A longtime Orleans Parish Sheriff’s Office deputy was convicted by a judge late Friday on a misdemeanor count of aggravated assault after the 17-year-old victim testified that an off-duty Gregory Degruy raised a handgun to the teenager’s belly while threatening him in June at Degruy’s mailbox in New Orleans East.
Degruy, 55, a 28-year veteran of the Sheriff’s Office, has been on suspension as a reserve deputy pending the outcome of the case, said his attorney, Robert Jones IV.
Despite the victim’s testimony that Degruy pointed a gun at him, Criminal District Court Judge Arthur Hunter — a popular choice among defense lawyers for trials to be decided without a jury — rendered the guilty verdict on a weaponless count that carries a maximum six-month sentence.
The victim acknowledged under cross-examination that in his original statement to police he did not say Degruy raised the gun to his belly.
Assistant District Attorney Robert Ferrier was pressing for conviction on a felony count of aggravated assault with a firearm, which carries a maximum 10-year sentence.
Hunter set a Jan. 8 sentencing date for Degruy.
The deputy had stopped by his house for the mail about 9 p.m. June 5 with his girlfriend, she said. The teenager either was walking close by or else approached Degruy and stopped, depending on the telling.
“I will knock your head in the dirt,” Degruy allegedly said while pointing the weapon.
Jones, his attorney, said after the verdict that the threat was conditional — if the teen didn’t “keep moving.”
Degruy, out on bond, did not testify in his defense. Instead, Jones disputed the claim that his client raised the black handgun to the teen, though not that he had the weapon out and in view.
Jones said that with the frequency of armed robberies in the city, Degruy, who was out of uniform, was just being cautious — and delivering a warning — outside a property he owns in the 4700 block of Bundy Road.
“Over what?” Jones said of the conviction. “Are you supposed to wait till you’re on the 9 o’clock news (to defend yourself)? When he had an opportunity to retreat, he retreated.”
Degruy drove away from the scene with his girlfriend in a BMW, according to police, who arrested him a week later. The department issued a news release on the booking, though with no mention that Degruy was a sheriff’s deputy.

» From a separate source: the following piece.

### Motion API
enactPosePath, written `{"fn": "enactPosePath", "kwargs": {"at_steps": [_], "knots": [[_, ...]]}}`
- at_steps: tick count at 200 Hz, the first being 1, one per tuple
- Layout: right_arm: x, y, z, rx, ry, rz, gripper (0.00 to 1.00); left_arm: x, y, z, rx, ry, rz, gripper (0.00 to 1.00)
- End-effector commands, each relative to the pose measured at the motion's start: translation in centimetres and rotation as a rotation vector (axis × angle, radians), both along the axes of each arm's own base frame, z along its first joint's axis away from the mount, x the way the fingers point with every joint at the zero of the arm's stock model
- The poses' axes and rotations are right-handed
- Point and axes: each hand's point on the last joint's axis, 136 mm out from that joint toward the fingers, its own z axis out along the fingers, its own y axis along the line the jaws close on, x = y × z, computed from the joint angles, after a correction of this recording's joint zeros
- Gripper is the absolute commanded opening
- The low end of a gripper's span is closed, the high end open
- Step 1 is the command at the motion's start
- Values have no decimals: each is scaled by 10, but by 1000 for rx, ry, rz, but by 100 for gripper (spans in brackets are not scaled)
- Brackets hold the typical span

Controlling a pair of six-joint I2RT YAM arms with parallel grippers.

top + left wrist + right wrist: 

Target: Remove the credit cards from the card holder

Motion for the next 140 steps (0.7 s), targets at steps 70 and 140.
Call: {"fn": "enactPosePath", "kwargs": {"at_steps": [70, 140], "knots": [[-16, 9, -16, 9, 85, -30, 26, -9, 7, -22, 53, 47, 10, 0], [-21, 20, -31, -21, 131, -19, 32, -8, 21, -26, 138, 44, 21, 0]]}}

During the trial, Jones referenced an earlier situation that he said Degruy faced “on a different occasion at the mailbox (when) five strange young men … suggested they wanted to shoot him, ‘Pop, pop, pop.’ ”
Ferrier argued that the incident was unprovoked and the teen was simply “walking down the street, heading home, minding his business, passing the defendant, and the defendant pulled a gun out on him.”